Impact on Small Businesses
Small businesses often operate on thin margins and might find it difficult to adapt to a sudden decrease in customer spending. This, coupled with higher interest rates for business loans after Federal Reserve rate hikes, could be a dangerous combination. Sectors like local retail, hospitality, and service industries may be at greater risk and should do their best to prepare for possible difficulties up ahead.
Impact on Housing Market
While student loan borrowers are 36% less likely than average to be able to purchase a home, there are still many student loan borrowers in the U.S. who either have a mortgage or are looking to purchase a home in the future. Payments restarting will make it more difficult for borrowers to pay off current loans and to qualify for mortgages in the future.
This could negatively affect the housing market in the near future — a wave of defaults and decreased demand could cause prices to fall. However, there are a variety of other factors to consider, including high interest rates and the large number of homeowners unwilling to sell homes due to their current favorable 30-year mortgages and not wanting to get into a new mortgage at the new unfavorable rates. Businesses in the real estate sector may want to conduct a thorough risk assessment in their area before taking action.
Employees May Look To Switch Jobs
Companies, particularly in sectors requiring high educational qualifications, may also find their employee relations strained. Skilled employees burdened by repayments might seek higher salaries or better benefits. If they are unable to do so at their current job, many may seek to move to another company.
This is particularly relevant for the tech and healthcare sectors, where specialized skills are often coupled with high levels of student debt. Employers may find that offering student loan repayment benefits could be a differentiator in attracting and retaining top talent, even if this means reallocating funds from other perks or benefits.
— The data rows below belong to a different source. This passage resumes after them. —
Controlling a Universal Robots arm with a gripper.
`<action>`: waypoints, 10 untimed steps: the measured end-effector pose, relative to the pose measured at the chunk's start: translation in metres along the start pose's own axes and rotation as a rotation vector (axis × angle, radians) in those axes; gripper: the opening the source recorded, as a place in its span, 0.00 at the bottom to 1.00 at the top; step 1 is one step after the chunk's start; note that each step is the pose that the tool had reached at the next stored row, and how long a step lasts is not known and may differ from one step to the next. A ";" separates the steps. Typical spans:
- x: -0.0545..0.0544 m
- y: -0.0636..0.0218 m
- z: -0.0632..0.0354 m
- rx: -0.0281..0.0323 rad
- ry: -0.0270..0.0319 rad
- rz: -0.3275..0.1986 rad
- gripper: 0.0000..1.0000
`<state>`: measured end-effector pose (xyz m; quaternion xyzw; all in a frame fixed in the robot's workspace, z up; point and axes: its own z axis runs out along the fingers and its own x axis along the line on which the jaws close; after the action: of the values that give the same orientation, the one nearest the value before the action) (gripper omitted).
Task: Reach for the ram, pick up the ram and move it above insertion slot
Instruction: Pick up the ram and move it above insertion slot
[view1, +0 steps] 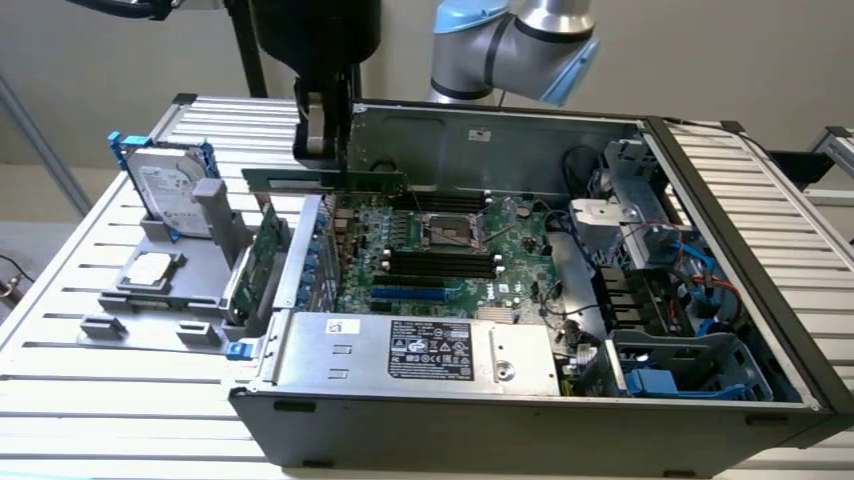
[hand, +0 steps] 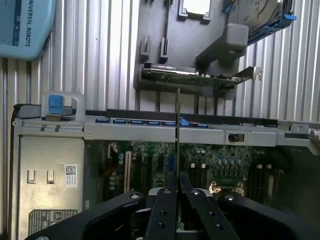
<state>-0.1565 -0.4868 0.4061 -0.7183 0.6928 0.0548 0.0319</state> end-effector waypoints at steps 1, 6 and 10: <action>-0.001 -0.0030 0.0000 0.0000 0.0000 0.000 0.13; -0.005 -0.0196 0.0000 0.0000 0.0000 0.000 0.13; -0.011 -0.0325 0.0003 0.0000 0.0000 0.000 0.13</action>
<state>-0.1244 -0.4750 0.4061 -0.7183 0.6928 0.0548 0.0320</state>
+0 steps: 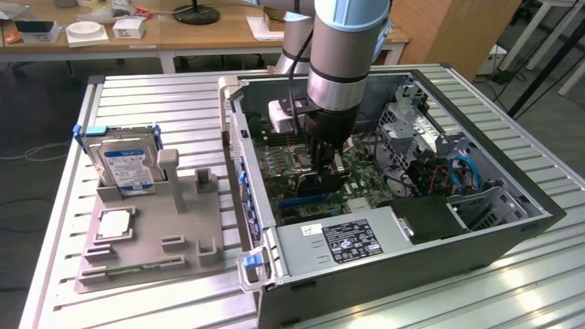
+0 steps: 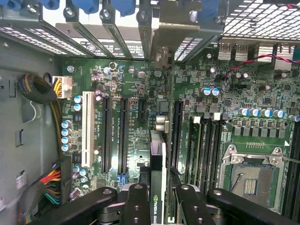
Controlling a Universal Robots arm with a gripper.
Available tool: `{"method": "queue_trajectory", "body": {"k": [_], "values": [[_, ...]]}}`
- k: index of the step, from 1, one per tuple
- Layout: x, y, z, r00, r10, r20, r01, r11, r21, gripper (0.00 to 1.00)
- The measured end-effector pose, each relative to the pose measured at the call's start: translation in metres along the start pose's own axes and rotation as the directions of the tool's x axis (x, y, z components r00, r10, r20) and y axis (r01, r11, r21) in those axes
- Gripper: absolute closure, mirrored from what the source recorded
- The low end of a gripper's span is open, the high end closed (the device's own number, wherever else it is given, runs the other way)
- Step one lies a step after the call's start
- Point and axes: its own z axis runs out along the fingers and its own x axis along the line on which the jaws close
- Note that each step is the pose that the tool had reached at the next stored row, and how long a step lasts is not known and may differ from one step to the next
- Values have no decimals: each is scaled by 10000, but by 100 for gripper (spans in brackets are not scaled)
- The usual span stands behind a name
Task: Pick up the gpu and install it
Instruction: 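Insert the gpu into the slot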
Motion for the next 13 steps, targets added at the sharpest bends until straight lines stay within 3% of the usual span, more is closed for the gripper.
{"method": "queue_trajectory", "body": {"k": [13], "values": [[22, 5, 7, 9999, 107, -7, -107, 9999, 2, 74]]}}
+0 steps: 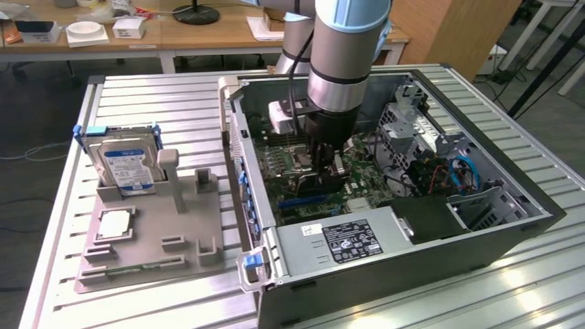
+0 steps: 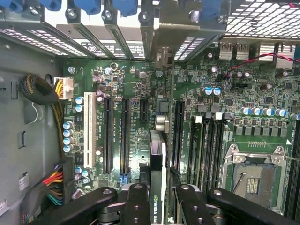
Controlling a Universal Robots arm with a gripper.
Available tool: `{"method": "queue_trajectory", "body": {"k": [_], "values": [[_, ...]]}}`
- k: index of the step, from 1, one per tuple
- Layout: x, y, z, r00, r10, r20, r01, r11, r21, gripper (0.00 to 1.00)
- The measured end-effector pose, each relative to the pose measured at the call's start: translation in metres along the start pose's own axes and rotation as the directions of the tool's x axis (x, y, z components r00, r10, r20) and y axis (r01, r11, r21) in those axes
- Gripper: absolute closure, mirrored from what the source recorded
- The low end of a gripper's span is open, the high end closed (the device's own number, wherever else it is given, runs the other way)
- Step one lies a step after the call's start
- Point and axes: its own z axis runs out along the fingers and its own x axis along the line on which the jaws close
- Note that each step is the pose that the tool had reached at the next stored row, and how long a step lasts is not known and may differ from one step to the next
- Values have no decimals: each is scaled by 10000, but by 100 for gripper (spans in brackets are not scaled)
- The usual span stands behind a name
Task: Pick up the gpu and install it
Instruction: 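Insert the gpu into the slot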
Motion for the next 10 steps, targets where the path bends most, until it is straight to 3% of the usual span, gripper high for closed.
{"method": "queue_trajectory", "body": {"k": [5, 8, 10], "values": [[-1, 13, 16, 10000, -2, -26, 2, 10000, 1, 74], [-1, 26, 33, 10000, -6, -91, 6, 10000, -1, 74], [-1, 26, 34, 9999, -8, -101, 8, 10000, -3, 74]]}}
What Can Businesses Do To Adapt?
Given the potential impacts, businesses should consider a proactive approach now rather than a reactive one down the road. Here are some potential strategies for businesses across different industries:
Conduct a thorough risk assessment to understand how your specific sector may be impacted by the resumption of student loan repayments. Use this analysis to actively inform your business strategy.
Recognize that consumer behavior may change. Tailor your marketing and product offerings to be more budget-friendly, focusing on essentials rather than luxuries.
Reevaluate your employee benefits packages to potentially include student loan repayment as a perk, particularly if you're in sectors where educational qualifications are a prerequisite.
If you're in the financial sector, adapt your credit scoring models to account for the increased risk of default among student loan borrowers.